(GOAL OF THE EXERCISE):
Could you report every line of the listing below that holds the word "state"?

(THE DATA):

######

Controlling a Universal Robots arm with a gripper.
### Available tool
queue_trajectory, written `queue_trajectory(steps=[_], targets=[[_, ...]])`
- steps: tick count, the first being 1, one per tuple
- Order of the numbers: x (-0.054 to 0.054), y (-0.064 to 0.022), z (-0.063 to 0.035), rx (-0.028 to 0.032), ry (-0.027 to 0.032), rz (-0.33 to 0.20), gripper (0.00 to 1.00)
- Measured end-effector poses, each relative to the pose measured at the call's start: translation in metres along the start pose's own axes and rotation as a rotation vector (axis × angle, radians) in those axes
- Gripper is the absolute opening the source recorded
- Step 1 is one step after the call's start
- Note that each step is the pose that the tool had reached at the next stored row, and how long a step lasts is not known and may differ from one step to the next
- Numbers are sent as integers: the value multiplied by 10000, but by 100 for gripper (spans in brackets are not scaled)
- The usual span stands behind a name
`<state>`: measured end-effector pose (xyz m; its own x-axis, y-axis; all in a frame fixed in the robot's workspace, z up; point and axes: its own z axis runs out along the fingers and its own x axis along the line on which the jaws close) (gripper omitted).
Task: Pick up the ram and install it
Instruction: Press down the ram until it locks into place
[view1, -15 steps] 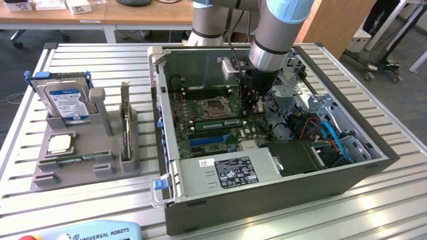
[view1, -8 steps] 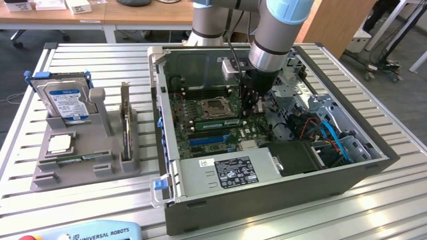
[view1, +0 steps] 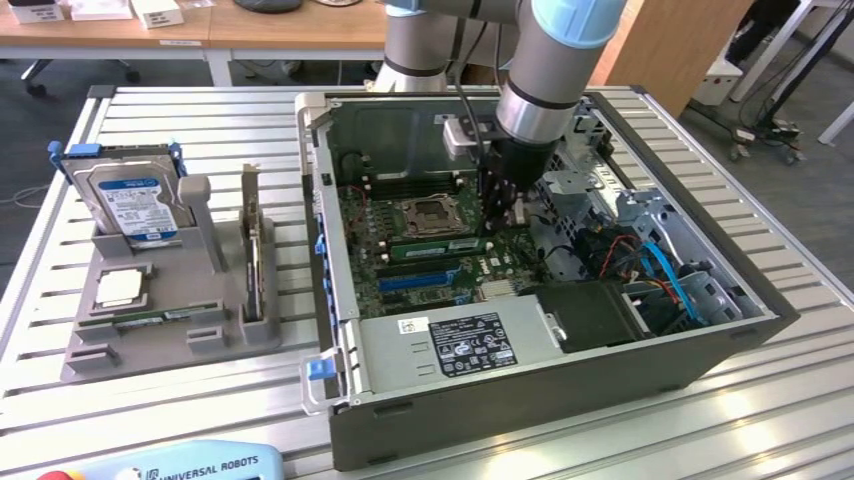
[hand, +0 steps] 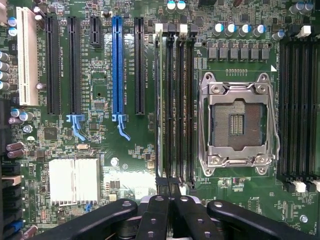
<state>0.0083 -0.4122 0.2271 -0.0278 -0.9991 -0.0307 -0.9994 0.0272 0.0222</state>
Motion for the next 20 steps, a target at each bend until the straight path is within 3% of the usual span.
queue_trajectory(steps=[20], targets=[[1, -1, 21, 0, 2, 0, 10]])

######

(THE ANSWER):
`<state>`: measured end-effector pose (xyz m; its own x-axis, y-axis; all in a frame fixed in the robot's workspace, z up; point and axes: its own z axis runs out along the fingers and its own x axis along the line on which the jaws close) (gripper omitted).
<state>0.0083 -0.4122 0.2271 -0.0278 -0.9991 -0.0307 -0.9994 0.0272 0.0222</state>

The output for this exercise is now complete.